The number of people suffering with dementia in Norfolk is to increase by almost 50pc in the next 10 years, experts have predicted.

A report from the Alzheimer’s Society has claimed that a quarter of a million people with dementia are being let down by care and support that fails to meet their needs. Pictured: Delia Fox who cared for her husband Bill who had dementia until he died last year.A report from the Alzheimer’s Society has claimed that a quarter of a million people with dementia are being let down by care and support that fails to meet their needs. Pictured: Delia Fox who cared for her husband Bill who had dementia until he died last year.

A report released by the Alzheimer’s Society yesterday stated that there are currently 12,311 people living with dementia in Norfolk and predicted there will be 18,282 by 2021.

The charity claims that the steep rise will be due to spending cuts and is calling on commissioners to think long term and invest in dementia services and training to keep more people out of hospitals and care homes and to save the NHS and councils from bankruptcy.

Paul Dunnery, East Anglia and Central Area Manager of Alzheimer’s Society, said: “There are more than 60,000 people in the East Anglia area who are living with dementia and that number is likely to reach nearly 90,000 by 2021.

“It is essential that good quality dementia care is available to all people living at home who need it. However, this report highlights that there are many concerning gaps in service – and the situation is now facing the challenge of spending cuts. Many people with dementia are being forced into care homes and hospitals against their will because of substandard care. We must empower home care workers with dementia training, enough time to deliver good care and support from health and social care professionals.”

Norfolk has the second highest rate of dementia of the nine areas in the Eastern region listed in the Alzheimer’s Society report.

Essex was reported as having the highest number of people with dementia, currently 15,267 and estimated to be 21,962 by 2021 and it was stated that Suffolk currently has 9,110 people living with dementia, predicted to be 13,448 by 2021.

The report, called ‘Support. Stay. Save. Care and support of people with dementia in their homes’ is based on a national survey of 1,436 people with dementia and carers and 989 home care workers.

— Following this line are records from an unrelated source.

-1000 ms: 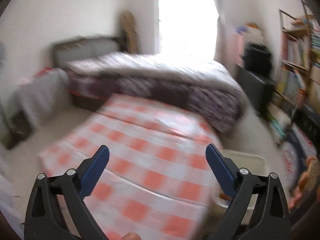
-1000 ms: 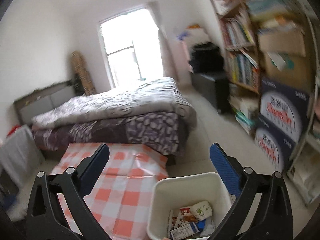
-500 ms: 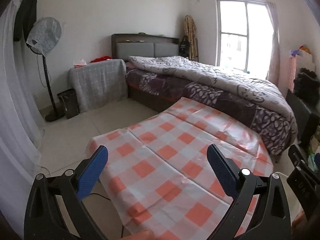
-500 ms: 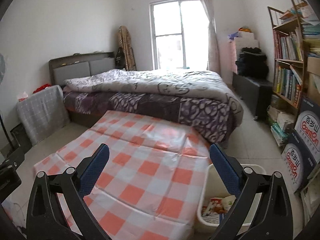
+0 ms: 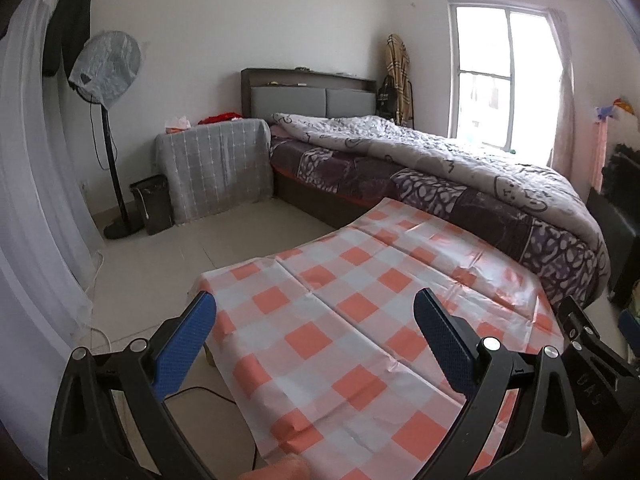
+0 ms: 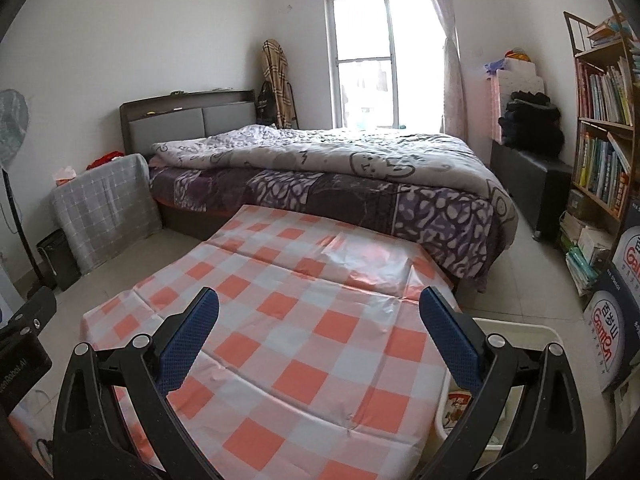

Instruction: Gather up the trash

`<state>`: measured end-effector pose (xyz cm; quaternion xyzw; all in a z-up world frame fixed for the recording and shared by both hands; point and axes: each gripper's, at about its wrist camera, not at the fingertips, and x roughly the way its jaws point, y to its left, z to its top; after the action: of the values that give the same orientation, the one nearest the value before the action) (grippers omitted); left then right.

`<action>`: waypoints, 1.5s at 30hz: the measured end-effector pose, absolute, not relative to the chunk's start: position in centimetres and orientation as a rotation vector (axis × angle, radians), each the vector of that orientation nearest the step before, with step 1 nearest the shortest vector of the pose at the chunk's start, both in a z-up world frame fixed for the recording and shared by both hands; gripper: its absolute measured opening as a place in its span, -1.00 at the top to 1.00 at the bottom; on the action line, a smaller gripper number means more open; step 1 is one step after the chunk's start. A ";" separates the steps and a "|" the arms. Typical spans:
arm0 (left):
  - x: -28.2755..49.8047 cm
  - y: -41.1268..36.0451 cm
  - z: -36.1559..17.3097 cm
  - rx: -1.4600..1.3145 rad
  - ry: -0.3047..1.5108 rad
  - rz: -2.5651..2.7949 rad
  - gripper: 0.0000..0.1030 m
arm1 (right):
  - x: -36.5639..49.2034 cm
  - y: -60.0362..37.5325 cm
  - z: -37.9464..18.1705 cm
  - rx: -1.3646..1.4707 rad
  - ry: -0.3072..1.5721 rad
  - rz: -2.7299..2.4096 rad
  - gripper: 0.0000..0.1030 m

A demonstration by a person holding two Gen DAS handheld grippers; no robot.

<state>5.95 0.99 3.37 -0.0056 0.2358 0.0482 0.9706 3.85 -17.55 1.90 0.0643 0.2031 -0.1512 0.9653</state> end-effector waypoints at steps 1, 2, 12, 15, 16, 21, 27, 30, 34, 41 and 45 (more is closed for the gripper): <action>6.0 1.1 3.3 -0.010 0.482 0.105 -0.87 | 3.9 -17.4 1.9 0.131 0.409 -0.305 -0.87; 6.2 1.2 3.2 -0.008 0.489 0.111 -0.87 | 3.9 -17.4 2.0 0.132 0.409 -0.304 -0.87; 6.5 0.9 2.5 0.013 0.518 0.118 -0.87 | 4.2 -17.3 2.0 0.149 0.424 -0.308 -0.87; 6.6 0.9 2.3 0.011 0.533 0.119 -0.87 | 4.3 -17.4 2.0 0.151 0.425 -0.310 -0.87; 6.6 0.9 2.2 0.006 0.538 0.115 -0.87 | 4.2 -17.4 1.9 0.149 0.425 -0.310 -0.87; 6.7 0.8 2.2 0.000 0.545 0.101 -0.87 | 4.2 -17.2 2.0 0.141 0.423 -0.311 -0.87; 6.8 0.6 2.0 -0.019 0.561 0.084 -0.87 | 4.0 -17.7 1.5 0.127 0.422 -0.318 -0.87; 6.8 0.2 1.9 -0.010 0.560 0.079 -0.87 | 4.0 -18.0 1.4 0.132 0.430 -0.321 -0.87; 6.9 -0.1 1.8 -0.007 0.561 0.079 -0.87 | 3.9 -18.4 1.3 0.138 0.435 -0.323 -0.87; 7.0 -0.5 1.8 0.002 0.555 0.082 -0.87 | 4.0 -18.5 1.3 0.140 0.435 -0.322 -0.87; 7.0 -0.6 1.7 0.004 0.555 0.084 -0.87 | 3.9 -18.5 1.2 0.135 0.438 -0.318 -0.87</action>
<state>6.96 -0.65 1.69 0.0018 0.2738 0.0413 0.9609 3.94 -18.51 1.17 0.0668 0.2163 -0.1571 0.9613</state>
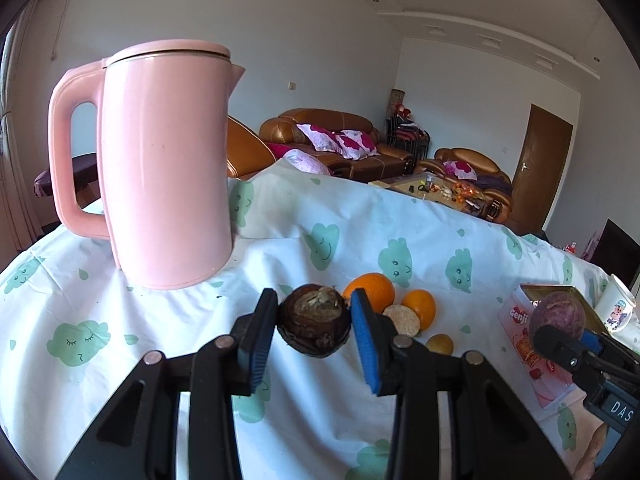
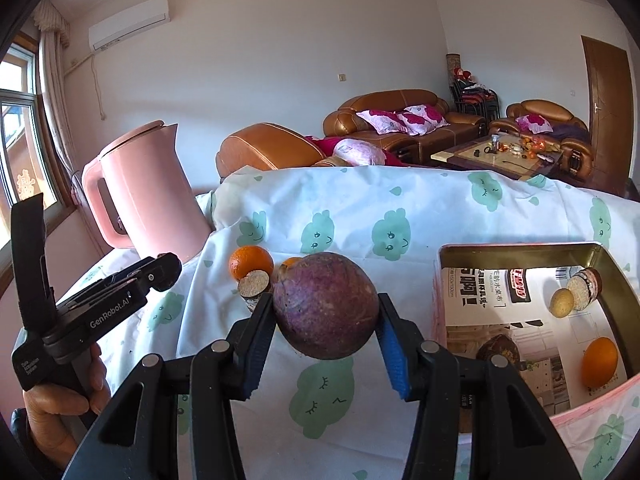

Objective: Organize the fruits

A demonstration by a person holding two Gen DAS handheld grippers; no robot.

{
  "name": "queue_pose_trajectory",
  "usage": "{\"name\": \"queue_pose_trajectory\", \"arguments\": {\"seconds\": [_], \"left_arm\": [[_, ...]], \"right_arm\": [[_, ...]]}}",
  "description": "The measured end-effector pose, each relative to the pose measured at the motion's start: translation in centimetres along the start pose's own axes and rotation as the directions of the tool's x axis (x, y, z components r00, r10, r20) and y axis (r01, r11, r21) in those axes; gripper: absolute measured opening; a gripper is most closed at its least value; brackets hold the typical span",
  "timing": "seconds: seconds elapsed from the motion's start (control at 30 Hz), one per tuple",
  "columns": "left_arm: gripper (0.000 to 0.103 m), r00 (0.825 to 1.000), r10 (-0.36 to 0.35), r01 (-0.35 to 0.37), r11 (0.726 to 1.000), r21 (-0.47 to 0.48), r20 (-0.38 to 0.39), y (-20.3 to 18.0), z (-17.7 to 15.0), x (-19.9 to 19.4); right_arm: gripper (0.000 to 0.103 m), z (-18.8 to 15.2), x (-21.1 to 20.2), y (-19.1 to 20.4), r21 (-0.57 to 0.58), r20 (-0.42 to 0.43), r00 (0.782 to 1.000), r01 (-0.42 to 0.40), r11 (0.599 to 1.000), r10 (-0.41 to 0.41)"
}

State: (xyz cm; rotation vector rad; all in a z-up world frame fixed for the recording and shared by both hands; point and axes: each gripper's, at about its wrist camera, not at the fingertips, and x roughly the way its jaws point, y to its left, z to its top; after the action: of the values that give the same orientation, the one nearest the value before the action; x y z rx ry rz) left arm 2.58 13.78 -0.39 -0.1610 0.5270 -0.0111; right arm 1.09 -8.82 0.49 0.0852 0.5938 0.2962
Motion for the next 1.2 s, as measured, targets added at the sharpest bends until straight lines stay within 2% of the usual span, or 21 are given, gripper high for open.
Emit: {"name": "queue_pose_trajectory", "arguments": {"seconds": [0.1, 0.3, 0.47, 0.63, 0.8, 1.2], "left_arm": [[0.04, 1.0, 0.025, -0.025, 1.0, 0.003, 0.009, -0.3, -0.1, -0.2], [0.04, 0.997, 0.069, -0.07, 0.997, 0.038, 0.026, -2.2, -0.6, -0.5], [0.04, 0.999, 0.049, -0.05, 0.998, 0.049, 0.021, -4.0, -1.1, -0.9], [0.04, 0.999, 0.025, -0.027, 0.995, 0.1, 0.02, -6.9, -1.6, -1.1], [0.04, 1.0, 0.005, -0.008, 0.993, 0.115, 0.024, -8.9, -1.6, -1.2], [0.04, 0.999, -0.032, 0.029, 0.988, 0.15, 0.022, -12.1, -1.6, -1.7]], "right_arm": [[0.052, -0.1, -1.0, 0.2, -0.038, 0.036, 0.998, 0.044, 0.998, -0.042], [0.052, -0.2, -2.0, -0.4, -0.027, 0.056, 0.997, 0.061, 0.998, -0.059], [0.052, -0.3, -2.6, -0.7, -0.031, 0.08, 0.993, 0.09, 0.995, -0.087], [0.052, -0.2, -3.6, -1.2, -0.039, 0.118, 0.985, 0.129, 0.991, -0.124], [0.052, -0.1, -4.0, -2.4, -0.024, 0.122, 0.983, 0.143, 0.989, -0.139], [0.052, -0.1, -5.4, -5.1, -0.002, 0.15, 0.969, 0.2, 0.98, -0.197]]}}
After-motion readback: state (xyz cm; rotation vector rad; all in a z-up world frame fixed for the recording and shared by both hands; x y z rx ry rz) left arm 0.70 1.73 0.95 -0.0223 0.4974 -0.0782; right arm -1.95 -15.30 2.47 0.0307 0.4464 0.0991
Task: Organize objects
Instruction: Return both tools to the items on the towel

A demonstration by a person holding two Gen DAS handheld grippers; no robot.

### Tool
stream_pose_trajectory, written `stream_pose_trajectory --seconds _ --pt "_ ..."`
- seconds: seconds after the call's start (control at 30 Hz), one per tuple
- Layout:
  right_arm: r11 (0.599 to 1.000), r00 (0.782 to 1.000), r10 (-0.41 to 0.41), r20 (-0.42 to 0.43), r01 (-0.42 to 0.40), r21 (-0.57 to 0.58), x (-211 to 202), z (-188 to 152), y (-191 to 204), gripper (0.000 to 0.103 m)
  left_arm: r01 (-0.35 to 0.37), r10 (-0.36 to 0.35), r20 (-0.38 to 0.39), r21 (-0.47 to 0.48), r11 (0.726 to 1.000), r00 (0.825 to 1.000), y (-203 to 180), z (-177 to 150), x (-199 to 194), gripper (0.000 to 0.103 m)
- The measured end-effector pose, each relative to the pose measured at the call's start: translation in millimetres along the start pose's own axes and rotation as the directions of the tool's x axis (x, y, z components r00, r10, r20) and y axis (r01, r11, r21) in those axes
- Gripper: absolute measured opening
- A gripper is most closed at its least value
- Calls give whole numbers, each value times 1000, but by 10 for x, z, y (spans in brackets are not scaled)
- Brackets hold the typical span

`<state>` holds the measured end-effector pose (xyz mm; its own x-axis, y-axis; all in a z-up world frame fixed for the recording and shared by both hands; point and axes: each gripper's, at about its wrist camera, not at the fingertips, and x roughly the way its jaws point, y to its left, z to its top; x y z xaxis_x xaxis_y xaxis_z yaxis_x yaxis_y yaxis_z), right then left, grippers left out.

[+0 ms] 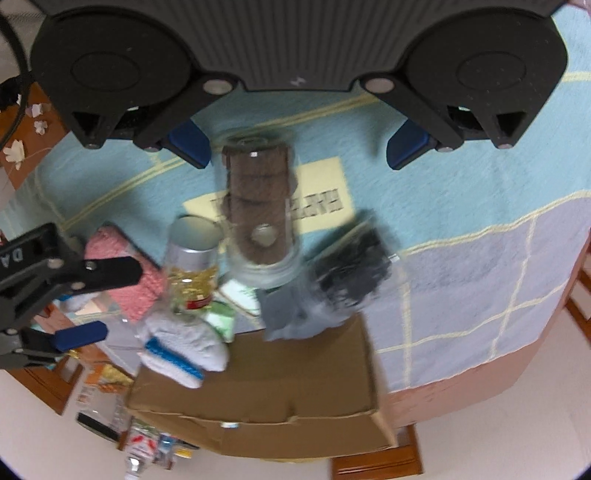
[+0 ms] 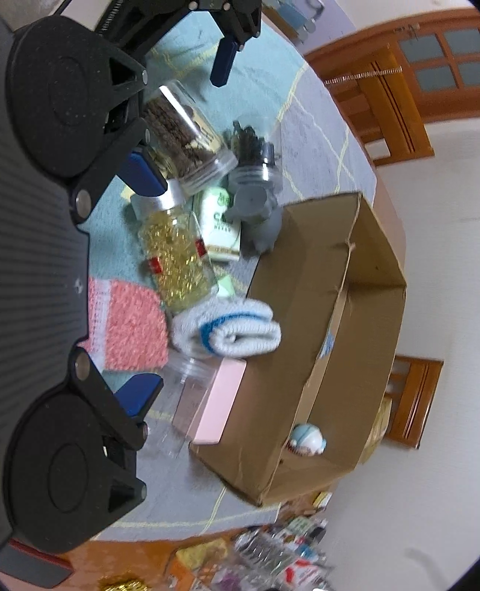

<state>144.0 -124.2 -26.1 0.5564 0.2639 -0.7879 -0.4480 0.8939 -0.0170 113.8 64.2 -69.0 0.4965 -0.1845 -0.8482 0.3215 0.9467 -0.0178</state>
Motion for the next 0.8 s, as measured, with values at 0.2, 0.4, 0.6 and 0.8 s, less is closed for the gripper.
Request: stream_pose_trajectory --seconds 0.2,0.4,0.6,0.8 --pt "998 998 54 -19 -54 -32 82 29 45 103 -65 65 -3 -81 995 998 248 -59 -44 101" --pt "994 997 73 -33 -75 -75 117 54 72 103 -130 131 -1 -148 980 991 470 -51 -32 101" --pt "991 996 77 -43 -81 -107 114 54 35 103 -175 177 -5 -198 964 984 526 -34 3 101" --pt "990 997 77 -29 -80 -115 39 58 -74 103 -85 94 23 -254 964 995 325 -52 -100 101"
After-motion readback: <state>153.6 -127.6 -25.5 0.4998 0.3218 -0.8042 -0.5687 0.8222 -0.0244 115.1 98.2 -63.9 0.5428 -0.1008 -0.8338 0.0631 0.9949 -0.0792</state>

It concluded that 250,000 people across the country with dementia are being let down by care and support that fails to meet their needs.

Results showed that 44pc of carers in East Anglia said the person with dementia was not receiving sufficient care and support with many speaking of people being left bedridden, wearing unchanged incontinence pads and malnourished.

And 49pc of carers in the region were also being put at risk of stress, depression and other serious illnesses because they were being left to struggle without support.

According to the report, this substandard care will result in 50,000 people in the UK being forced into care homes early.

For each avoidable month people with dementia spend in care, the tax payer will face a bill of at least £70 million.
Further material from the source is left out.